The thing is, this debt only gets indexed once a year. So if you like, the compound period is a year. So to use your example, with a debt of $10,000 and an indexation rate of 4%, if no payments are made, after the first year, the debt is $10400. The next year, that $10,400 gets indexed. If the indexation rate is still 4%, the debt is then at $10,816.00

The highest interest rate savings account out there at the moment (in Australia) is at 6.51%. The compound period is daily and the interest is paid monthly. So if the person in question is paying $100 a fortnight into a savings account, at the end of one month, they would have $0.32 on top of what they've saved. 2 months would be $1.81 total interest over the period, three months would be $4.50. It's compounded on top of what's paid before, and the person keeps adding to it.

At the end of one year, they'd have $83.13 in extra interest, and at the end of two, they'd have $346.72. This is still well below the yearly indexation just because the debt involved is $10000. By the third and fourth years, the total interest on the savings account is still less than the total indexation on the debt, but on the fifth year? Something interesting happens.

The total debt is $12166.53. The total amount in the savings account, is $15345.81. So in that five years, even with saving $200 a month, the total amount added to the debt is $2166.53 and the total amount of interest earned by the savings account is $2345.81. So because of 1) higher interest rates on the savings account and 2)compounding daily and paying monthly rather than once a year and 3) continually paying money in, the interest from savings outstrips the amount accrued by indexation.

Which is why it does make more financial sense to put it into a savings account. However, paying off debts is almost never a bad thing and finances is as much about emotional sense as anything else.

[all_adream]

Good, thank you: that is succinct, and the only question I would have would have to do with the possible benefits of the extra ten percent on payments over 500, and if doing those in a staggered way would eventually pay off, since 110% of a certain figure being paid off at once could indeed reduce the rest enough to make it worthwhile to do at intervals.

[jamethiel]

Think about it in terms of interest saved = interest gained.
With our example above, it takes 10 weeks (2.5 months) to save $500. The amount of interest you will have earned in that time from the savings account is $3.01. So your payment of $503 becomes a payment of $553.00 (The ATO doesn't count the cents in a HECS debt).
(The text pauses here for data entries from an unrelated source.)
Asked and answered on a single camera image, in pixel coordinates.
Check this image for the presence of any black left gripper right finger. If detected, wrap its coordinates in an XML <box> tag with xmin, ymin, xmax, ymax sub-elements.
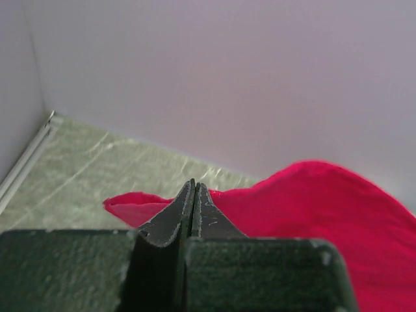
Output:
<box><xmin>190</xmin><ymin>183</ymin><xmax>248</xmax><ymax>239</ymax></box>

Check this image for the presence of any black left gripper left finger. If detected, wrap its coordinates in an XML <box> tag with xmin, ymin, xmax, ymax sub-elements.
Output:
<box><xmin>138</xmin><ymin>179</ymin><xmax>196</xmax><ymax>247</ymax></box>

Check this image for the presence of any magenta pink t-shirt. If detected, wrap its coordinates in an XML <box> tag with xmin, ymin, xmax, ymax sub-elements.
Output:
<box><xmin>103</xmin><ymin>161</ymin><xmax>415</xmax><ymax>311</ymax></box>

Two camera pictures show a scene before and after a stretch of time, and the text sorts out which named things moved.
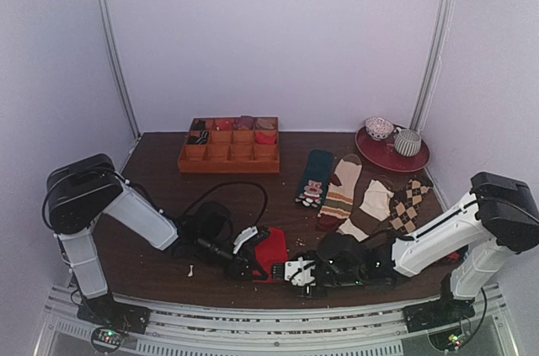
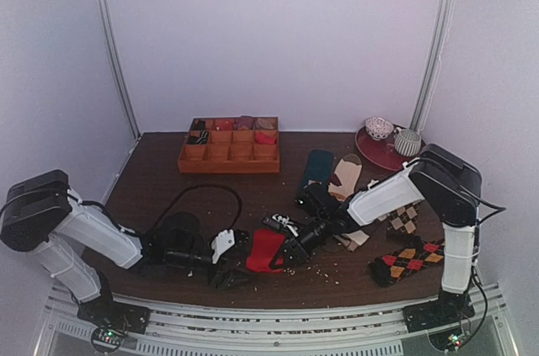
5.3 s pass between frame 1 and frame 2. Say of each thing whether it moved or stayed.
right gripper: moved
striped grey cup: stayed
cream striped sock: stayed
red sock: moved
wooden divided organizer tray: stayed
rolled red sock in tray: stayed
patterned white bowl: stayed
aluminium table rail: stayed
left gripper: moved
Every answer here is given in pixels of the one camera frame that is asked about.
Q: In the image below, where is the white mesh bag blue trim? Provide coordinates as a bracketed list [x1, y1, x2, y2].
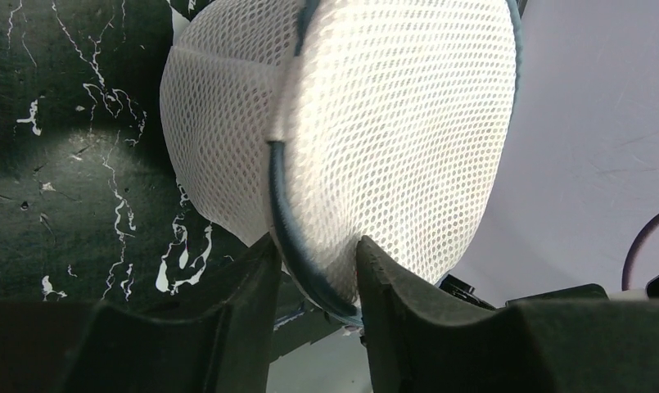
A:
[160, 1, 522, 326]

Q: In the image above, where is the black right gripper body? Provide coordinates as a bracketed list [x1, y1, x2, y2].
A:
[439, 275, 659, 310]

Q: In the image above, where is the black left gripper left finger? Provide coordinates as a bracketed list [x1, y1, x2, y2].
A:
[0, 235, 281, 392]

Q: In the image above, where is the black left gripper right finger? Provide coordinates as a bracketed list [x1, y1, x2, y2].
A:
[356, 237, 659, 392]

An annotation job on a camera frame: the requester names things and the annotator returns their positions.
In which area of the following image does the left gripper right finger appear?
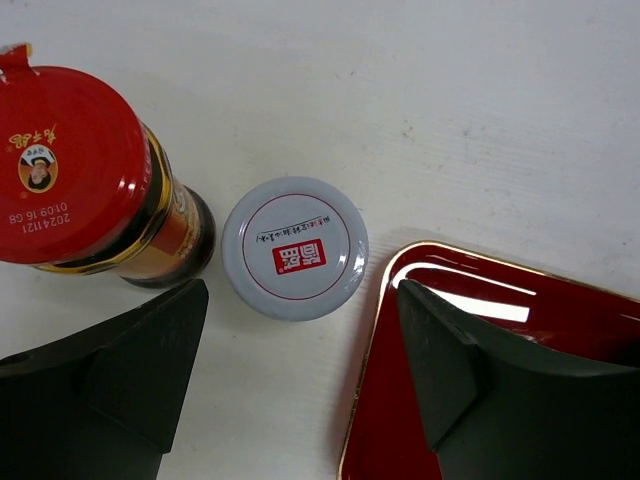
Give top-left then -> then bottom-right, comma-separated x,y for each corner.
398,280 -> 639,479

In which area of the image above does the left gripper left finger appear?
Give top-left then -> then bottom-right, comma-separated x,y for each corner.
1,279 -> 209,479

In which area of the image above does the red lid sauce jar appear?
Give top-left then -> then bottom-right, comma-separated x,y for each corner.
1,43 -> 216,288

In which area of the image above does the red lacquer tray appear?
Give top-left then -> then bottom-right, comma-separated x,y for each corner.
338,241 -> 639,479
You do this five times a year for the first year. That is... $265 interest. Every fifth year, you get $318, because it takes that long to make an extra payment.

In the first year, you make payments of $2765. Your $10 000 debt becomes $7235 and then $7372 after indexation (I'm using last year's indexation of 1.9%). That's $137.46 of interest lost, so your interest overall for the first year is $127.54.
With indexation and extra interest from the 10% and the interest from savings, it takes you three years and 9 months to repay your debt. Over that time, the interest (Taking into account all of the bonuses from the 10%, all of the interest for the short time you have your money in the savings account) is $693.24

(I've done those calculations if you want to see them)

After three years if you leave the debt alone and assuming indexation is 1.9%, the debt is at $10580. The amount that you have to pay to pay out the debt is $9620. You reach that in your savings account after 40 months, which is 3 years and 4 months. Five months sooner than you repay your debt with the gradual repayment system. The interest earned from your savings account is $1000, take away the $580 of interest lost from indexation and you have $419 of interest. Then you apply the 10% bonus, and all of a sudden the money you have earned through interest becomes $1381.

So. You get to pay your debt off five months sooner and you earn around twice the amount of interest.

[all_adream]

I see how these options get down to whether the original poster has strongest feelings about sooner or about less or about other factors involved, plus the wildcard aspect of maybe winning the pools or getting more or less income somehow unexpectedly. Thanks for all the calculator action!